* What the task requires
Skip the pictures. Output only the lines below starting at the line with "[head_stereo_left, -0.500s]" and ending at the line with "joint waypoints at", both ends included, exactly as they are.

····················

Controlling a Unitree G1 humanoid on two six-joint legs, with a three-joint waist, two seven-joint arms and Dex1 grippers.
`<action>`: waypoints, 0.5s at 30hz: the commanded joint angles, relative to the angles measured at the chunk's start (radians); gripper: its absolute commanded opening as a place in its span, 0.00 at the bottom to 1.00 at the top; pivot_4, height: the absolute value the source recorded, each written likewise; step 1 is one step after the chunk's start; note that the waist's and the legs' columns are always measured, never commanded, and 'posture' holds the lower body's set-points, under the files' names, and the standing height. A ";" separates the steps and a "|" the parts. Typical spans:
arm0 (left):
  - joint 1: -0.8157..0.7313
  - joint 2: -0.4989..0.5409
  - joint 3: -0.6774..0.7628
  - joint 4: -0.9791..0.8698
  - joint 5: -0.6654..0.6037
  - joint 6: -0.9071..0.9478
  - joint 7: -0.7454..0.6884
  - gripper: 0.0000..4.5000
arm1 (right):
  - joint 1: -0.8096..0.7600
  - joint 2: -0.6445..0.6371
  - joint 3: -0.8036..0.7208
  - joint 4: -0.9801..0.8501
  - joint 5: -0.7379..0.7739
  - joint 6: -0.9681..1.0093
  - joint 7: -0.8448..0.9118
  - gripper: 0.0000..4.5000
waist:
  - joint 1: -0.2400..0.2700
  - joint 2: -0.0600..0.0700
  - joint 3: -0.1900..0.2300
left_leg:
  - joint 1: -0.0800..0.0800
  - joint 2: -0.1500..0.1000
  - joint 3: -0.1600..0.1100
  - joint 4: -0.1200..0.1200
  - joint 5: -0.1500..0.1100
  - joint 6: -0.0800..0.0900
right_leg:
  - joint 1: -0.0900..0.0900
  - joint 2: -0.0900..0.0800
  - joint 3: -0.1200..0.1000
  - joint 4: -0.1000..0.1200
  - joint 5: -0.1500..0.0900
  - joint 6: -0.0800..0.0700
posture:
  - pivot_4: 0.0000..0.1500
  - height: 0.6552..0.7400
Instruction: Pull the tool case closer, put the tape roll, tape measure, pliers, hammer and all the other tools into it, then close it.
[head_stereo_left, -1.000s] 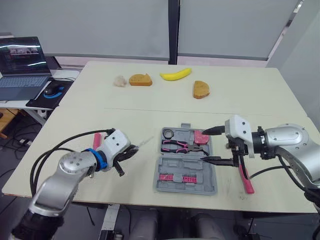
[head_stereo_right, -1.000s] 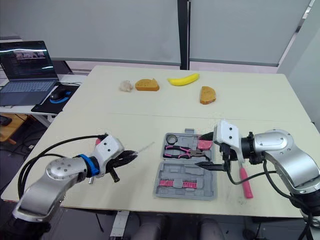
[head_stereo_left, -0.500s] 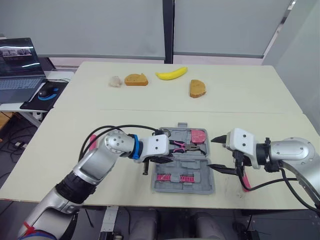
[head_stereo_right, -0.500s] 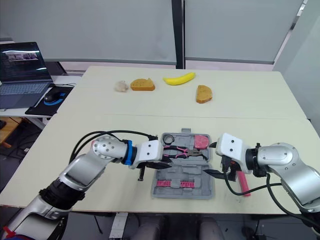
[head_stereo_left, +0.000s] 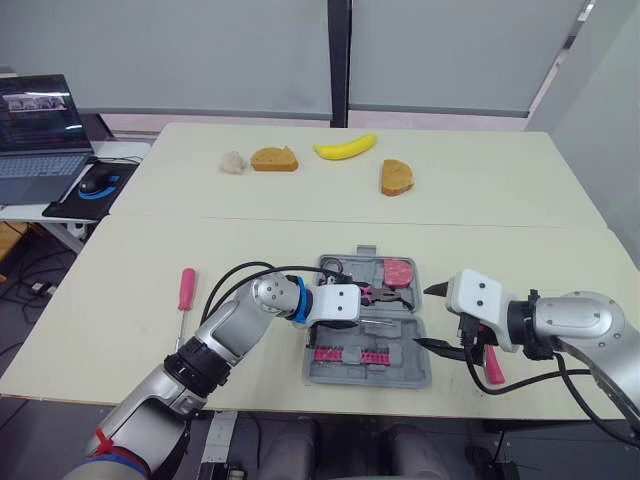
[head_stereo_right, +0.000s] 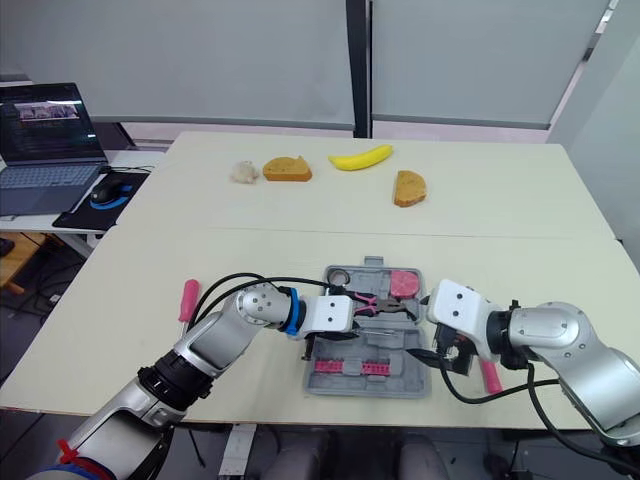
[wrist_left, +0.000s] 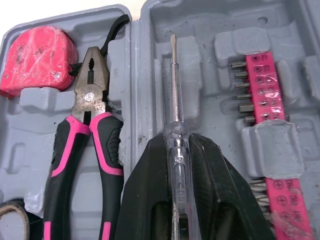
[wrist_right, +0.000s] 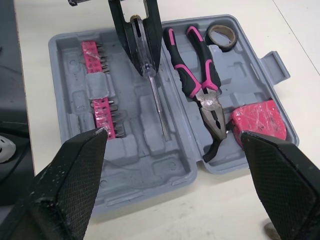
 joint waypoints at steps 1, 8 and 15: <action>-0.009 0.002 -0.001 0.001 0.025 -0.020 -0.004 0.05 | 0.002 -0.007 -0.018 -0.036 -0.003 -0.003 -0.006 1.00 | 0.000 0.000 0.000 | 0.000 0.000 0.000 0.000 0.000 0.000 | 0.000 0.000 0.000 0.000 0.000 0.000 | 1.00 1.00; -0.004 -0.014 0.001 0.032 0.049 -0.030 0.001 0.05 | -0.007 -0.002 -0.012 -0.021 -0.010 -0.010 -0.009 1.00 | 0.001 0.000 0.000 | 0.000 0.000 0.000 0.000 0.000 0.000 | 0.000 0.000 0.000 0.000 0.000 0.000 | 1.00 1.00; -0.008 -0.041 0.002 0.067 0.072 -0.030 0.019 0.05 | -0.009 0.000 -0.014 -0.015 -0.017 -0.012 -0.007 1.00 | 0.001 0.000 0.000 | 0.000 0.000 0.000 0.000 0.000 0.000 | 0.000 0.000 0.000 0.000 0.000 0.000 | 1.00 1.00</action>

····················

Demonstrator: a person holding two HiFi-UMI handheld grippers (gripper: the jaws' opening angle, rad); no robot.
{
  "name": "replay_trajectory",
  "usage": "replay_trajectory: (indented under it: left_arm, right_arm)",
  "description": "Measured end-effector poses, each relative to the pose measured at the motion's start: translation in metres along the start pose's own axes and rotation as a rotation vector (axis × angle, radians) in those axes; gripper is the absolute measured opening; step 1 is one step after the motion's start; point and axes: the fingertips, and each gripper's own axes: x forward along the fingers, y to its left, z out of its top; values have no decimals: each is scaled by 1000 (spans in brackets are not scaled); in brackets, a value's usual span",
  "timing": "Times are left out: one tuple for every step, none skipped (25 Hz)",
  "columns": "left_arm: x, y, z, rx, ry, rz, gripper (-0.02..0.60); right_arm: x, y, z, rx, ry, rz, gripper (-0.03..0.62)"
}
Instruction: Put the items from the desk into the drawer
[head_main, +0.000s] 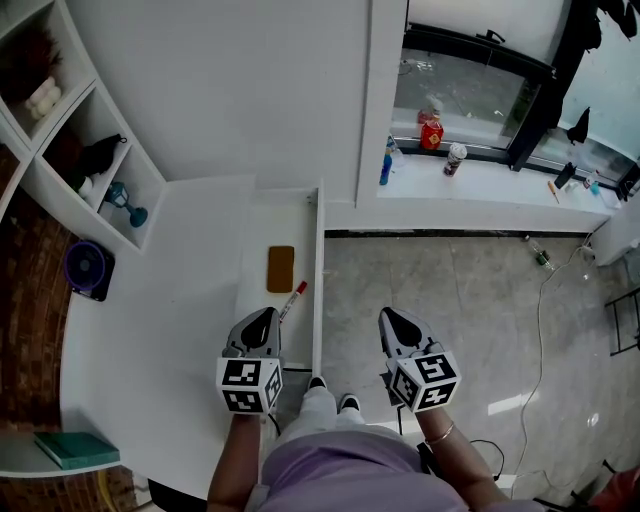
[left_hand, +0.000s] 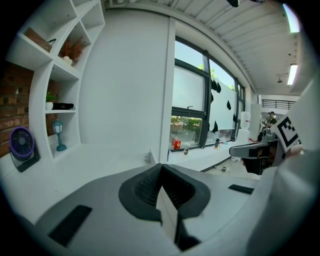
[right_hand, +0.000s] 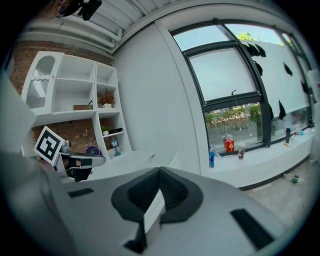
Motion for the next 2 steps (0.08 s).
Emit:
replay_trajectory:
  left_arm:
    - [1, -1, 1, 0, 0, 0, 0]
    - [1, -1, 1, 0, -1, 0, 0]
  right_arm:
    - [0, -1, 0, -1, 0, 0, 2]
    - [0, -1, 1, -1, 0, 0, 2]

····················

* Written answer
[head_stereo_left, -0.500s] 
[head_stereo_right, -0.500s] 
[head_stereo_left, +0.000s] 
[head_stereo_right, +0.000s] 
[wrist_left, +0.000s] 
[wrist_right, +0.000s] 
 joint waypoints at steps 1, 8 and 15: <action>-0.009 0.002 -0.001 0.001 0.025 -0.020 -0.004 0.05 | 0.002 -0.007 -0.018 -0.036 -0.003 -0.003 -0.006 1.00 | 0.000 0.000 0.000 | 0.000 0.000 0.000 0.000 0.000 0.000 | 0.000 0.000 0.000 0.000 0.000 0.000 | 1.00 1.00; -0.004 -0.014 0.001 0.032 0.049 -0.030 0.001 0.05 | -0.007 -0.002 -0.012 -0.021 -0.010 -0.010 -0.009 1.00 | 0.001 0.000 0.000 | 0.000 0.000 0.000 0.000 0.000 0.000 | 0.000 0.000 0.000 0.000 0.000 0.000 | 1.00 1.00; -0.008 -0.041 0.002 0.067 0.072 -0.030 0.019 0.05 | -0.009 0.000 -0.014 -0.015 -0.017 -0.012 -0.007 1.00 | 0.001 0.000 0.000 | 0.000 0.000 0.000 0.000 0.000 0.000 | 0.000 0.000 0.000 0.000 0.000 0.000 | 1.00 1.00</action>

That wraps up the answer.